[Your objective]: Provide only the number of lines in the data below that contain the word "blue".

+ + + + +

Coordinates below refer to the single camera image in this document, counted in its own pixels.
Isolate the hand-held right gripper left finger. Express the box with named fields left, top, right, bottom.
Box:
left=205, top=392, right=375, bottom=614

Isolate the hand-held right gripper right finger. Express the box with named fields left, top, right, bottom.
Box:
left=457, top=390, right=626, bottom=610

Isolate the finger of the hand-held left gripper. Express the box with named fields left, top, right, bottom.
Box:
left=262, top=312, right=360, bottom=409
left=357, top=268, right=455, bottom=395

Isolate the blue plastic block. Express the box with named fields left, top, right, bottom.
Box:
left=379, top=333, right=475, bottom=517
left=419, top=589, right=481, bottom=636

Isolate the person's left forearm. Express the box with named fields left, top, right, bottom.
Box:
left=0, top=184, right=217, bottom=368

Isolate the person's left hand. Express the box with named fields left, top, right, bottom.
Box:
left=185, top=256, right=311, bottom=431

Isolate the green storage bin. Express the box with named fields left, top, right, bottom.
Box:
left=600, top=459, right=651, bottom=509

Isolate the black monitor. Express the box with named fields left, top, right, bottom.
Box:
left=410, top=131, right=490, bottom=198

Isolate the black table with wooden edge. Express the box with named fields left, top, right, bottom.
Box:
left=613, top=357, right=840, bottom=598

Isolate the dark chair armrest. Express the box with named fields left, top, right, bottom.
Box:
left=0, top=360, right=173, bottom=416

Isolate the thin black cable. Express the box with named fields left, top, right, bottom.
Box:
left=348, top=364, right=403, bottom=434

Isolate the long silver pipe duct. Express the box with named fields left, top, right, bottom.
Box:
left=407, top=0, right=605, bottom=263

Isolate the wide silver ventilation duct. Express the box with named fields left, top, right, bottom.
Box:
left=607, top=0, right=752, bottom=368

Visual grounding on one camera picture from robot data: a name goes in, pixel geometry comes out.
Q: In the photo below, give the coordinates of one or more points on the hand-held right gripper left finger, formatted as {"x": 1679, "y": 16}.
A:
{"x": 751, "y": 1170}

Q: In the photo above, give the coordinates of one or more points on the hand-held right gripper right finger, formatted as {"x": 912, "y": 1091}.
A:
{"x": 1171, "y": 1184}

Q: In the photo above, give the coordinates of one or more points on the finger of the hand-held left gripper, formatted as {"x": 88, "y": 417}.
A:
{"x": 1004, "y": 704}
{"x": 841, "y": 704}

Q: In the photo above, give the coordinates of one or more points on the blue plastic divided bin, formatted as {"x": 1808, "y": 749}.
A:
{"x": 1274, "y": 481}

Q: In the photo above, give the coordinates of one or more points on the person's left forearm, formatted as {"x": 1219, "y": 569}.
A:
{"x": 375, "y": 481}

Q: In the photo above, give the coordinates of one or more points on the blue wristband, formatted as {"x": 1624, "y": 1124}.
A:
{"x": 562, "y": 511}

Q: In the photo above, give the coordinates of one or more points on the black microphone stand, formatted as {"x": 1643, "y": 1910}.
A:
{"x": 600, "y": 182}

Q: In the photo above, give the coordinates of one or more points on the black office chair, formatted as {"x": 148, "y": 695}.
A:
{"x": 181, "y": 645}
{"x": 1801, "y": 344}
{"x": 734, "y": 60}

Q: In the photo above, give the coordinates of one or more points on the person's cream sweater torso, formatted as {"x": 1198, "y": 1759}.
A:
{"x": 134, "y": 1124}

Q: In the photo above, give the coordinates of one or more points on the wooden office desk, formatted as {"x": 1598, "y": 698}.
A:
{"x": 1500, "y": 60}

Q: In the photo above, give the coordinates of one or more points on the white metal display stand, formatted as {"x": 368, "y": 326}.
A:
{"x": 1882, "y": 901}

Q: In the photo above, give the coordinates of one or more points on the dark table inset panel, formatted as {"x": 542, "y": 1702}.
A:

+ + + + +

[The completed task]: 3